### To do
Copy out all of the lines below exactly; the pictures do not belong in the copy.

------ The input

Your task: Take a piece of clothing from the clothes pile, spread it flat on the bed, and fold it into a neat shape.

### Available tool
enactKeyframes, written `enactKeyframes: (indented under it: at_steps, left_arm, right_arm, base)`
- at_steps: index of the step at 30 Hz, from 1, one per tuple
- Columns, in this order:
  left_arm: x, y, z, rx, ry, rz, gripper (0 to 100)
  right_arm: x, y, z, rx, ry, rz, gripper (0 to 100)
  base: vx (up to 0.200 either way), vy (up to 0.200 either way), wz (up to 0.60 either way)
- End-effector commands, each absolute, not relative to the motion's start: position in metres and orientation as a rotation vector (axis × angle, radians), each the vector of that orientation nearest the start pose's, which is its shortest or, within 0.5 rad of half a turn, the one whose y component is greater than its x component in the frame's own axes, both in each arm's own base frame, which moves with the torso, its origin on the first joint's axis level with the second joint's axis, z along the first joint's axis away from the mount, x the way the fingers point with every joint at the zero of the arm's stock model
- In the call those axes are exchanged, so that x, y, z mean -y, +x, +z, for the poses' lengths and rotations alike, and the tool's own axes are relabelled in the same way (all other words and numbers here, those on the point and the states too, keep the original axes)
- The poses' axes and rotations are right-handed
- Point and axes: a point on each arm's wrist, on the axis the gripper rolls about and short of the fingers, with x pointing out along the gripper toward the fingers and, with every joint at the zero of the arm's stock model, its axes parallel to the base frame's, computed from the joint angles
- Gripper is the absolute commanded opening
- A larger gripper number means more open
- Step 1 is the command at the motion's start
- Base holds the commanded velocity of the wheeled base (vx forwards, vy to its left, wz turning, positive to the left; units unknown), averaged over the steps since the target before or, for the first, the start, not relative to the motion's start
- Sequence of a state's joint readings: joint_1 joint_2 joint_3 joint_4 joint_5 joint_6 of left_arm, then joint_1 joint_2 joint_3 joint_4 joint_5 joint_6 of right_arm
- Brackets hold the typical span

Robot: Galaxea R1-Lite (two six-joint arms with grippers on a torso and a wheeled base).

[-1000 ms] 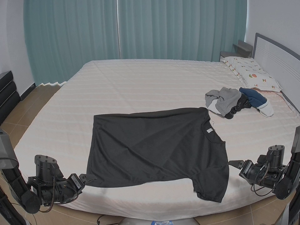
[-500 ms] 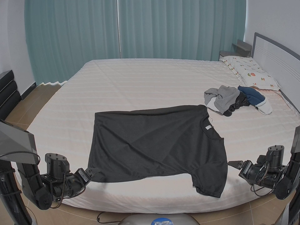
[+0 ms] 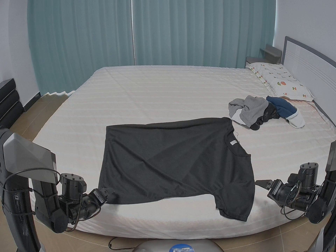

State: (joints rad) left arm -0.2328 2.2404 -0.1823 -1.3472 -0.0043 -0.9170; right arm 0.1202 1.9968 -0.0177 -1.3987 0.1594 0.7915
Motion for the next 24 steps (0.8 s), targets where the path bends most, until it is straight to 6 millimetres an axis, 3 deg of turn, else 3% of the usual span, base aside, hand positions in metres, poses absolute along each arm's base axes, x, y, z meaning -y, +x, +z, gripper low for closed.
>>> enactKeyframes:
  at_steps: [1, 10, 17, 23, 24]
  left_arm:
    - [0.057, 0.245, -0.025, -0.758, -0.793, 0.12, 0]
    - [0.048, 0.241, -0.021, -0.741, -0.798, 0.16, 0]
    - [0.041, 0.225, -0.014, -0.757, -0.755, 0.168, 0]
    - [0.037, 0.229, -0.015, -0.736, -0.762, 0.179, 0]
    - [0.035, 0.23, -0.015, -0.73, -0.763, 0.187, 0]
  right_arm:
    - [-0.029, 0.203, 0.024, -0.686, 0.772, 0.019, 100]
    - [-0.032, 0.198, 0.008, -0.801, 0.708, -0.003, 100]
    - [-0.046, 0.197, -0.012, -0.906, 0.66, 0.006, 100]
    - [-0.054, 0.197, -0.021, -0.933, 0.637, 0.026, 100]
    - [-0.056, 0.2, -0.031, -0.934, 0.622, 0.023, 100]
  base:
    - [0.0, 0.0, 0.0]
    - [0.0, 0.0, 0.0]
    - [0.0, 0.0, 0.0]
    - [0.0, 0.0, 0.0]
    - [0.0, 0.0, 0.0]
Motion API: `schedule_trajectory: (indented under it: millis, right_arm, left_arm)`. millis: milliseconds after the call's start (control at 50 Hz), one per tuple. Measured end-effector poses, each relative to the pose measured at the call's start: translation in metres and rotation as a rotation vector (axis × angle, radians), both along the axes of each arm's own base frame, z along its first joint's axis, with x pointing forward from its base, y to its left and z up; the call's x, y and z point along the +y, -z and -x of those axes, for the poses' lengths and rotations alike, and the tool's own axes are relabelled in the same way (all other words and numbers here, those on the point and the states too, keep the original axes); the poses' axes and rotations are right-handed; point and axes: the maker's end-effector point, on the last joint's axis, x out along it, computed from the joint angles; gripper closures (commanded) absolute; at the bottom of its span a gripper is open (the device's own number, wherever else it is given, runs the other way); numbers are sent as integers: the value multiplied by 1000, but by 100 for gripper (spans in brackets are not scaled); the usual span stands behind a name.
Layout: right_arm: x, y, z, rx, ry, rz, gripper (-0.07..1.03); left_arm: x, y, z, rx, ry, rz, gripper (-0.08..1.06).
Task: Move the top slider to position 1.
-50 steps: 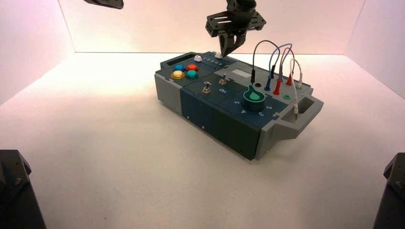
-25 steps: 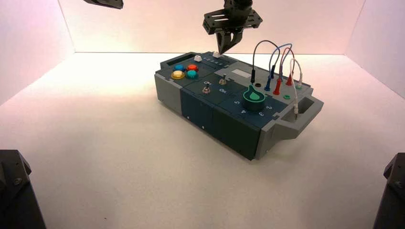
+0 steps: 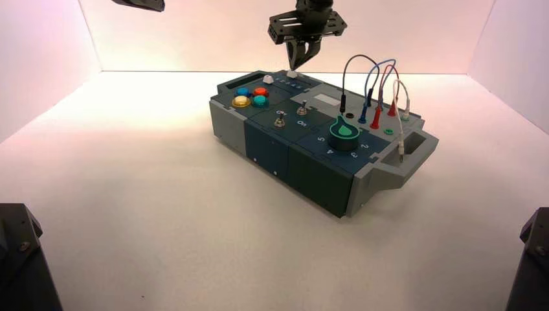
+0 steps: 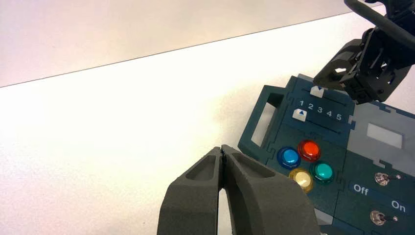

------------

### Result below
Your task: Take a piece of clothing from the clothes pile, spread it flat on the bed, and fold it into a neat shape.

### Available tool
enactKeyframes, written `enactKeyframes: (indented under it: at_steps, left_arm, right_arm, base)`
- at_steps: index of the step at 30 Hz, from 1, one per tuple
- Columns, in this order:
  left_arm: x, y, z, rx, ry, rz, gripper (0 to 100)
  right_arm: x, y, z, rx, ry, rz, gripper (0 to 100)
  base: vx (up to 0.200 either way), vy (up to 0.200 either way), wz (up to 0.60 either way)
- End-effector commands, each absolute, not relative to the motion's start: position in metres and orientation as a rotation vector (axis × angle, radians), each the vector of that orientation nearest the start pose's, which is its shortest or, within 0.5 rad of half a turn, the one whose y component is greater than its x component in the frame's own axes, both in each arm's own base frame, which moves with the torso, its origin on the first joint's axis level with the second joint's axis, z along the first joint's axis away from the mount, x the way the fingers point with every joint at the zero of the arm's stock model
- In the call those axes are exchanged, so that x, y, z mean -y, +x, +z, for the poses' lengths and rotations alike, and the tool's own axes are relabelled in the same way (all other words and numbers here, those on the point and the states too, keep the original axes)
- The poses' axes and rotations are right-handed
- Point and axes: a point on each arm's wrist, on the axis the gripper rolls about and short of the fingers, with x pointing out along the gripper toward the fingers and, with every joint at the zero of the arm's stock model, its axes parallel to the base frame's, computed from the joint angles
- Gripper is the absolute commanded opening
- A larger gripper number means more open
- Step 1 is the command at the motion's start
- Base holds the commanded velocity of the wheeled base (vx forwards, vy to its left, wz turning, positive to the left; units unknown), averaged over the steps since the target before or, for the first, the start, not relative to the motion's start
- Sequence of a state's joint readings: joint_1 joint_2 joint_3 joint_4 joint_5 joint_6 of left_arm, then joint_1 joint_2 joint_3 joint_4 joint_5 joint_6 of right_arm
- Brackets hold the typical span

Robot: Galaxea R1-Lite (two six-joint arms with grippers on a torso and a wheeled base).

[-1000 ms] 
[-500 ms] 
[+0 ms] 

State: (joints rad) left arm -0.2328 2.2404 -0.1823 -1.3472 -0.0043 -0.9170; right arm 0.1202 1.9968 -0.0177 -1.3987 0.1594 0.7915
Motion for the next 24 steps (0.8 s), targets where the path bends most, until it is straight to 6 millimetres an axis, 3 deg of turn, else 3% of the usual span, base aside, hand positions in metres, poses absolute along each arm's base axes, x, y, z meaning -y, +x, +z, gripper low for closed.
>>> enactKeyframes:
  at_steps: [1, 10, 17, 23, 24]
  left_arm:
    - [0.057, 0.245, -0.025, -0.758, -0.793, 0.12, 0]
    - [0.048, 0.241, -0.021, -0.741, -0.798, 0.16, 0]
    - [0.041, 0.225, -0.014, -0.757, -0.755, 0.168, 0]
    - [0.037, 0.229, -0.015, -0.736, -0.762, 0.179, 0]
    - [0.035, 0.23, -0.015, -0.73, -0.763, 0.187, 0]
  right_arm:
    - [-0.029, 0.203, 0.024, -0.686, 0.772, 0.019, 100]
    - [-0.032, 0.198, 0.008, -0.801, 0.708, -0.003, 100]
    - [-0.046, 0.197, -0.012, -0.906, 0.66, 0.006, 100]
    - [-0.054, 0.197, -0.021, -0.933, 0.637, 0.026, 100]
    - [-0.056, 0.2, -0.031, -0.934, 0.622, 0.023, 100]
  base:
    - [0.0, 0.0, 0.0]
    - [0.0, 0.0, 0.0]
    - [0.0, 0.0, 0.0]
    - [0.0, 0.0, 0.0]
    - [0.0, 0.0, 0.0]
Motion API: `schedule_trajectory: (indented under it: millis, right_arm, left_arm)`. millis: milliseconds after the call's start (control at 50 Hz), one per tuple. Measured end-effector poses, each relative to the pose measured at the call's start: translation in metres and rotation as a rotation vector (axis × angle, radians), both along the axes of each arm's own base frame, z along its first joint's axis, with x pointing forward from its base, y to its left and z up; the call's x, y and z point along the +y, -z and -x of those axes, for the poses' lengths and rotations alike, and the tool's own axes are relabelled in the same way (all other words and numbers here, those on the point and the states too, keep the original axes); the poses' axes and rotations are right-handed; point and axes: the maker's end-effector point, on the last joint's axis, x out along it, computed from the joint angles; gripper closures (commanded) absolute; at the bottom of its span a gripper is open (the device's own number, wherever else it is given, runs the other way); numbers are sent as integers: the value multiplied by 1000, but by 100 for gripper (spans in brackets are not scaled); the usual span stands behind a name.
Layout: right_arm: x, y, z, rx, ry, rz, gripper (-0.07..1.03); left_arm: x, y, z, rx, ry, rz, gripper (-0.08..1.06).
Task: Move the top slider to position 1.
-50 steps: 
-25 steps: 
+0 steps: 
+0 steps: 

What this exercise required is now done.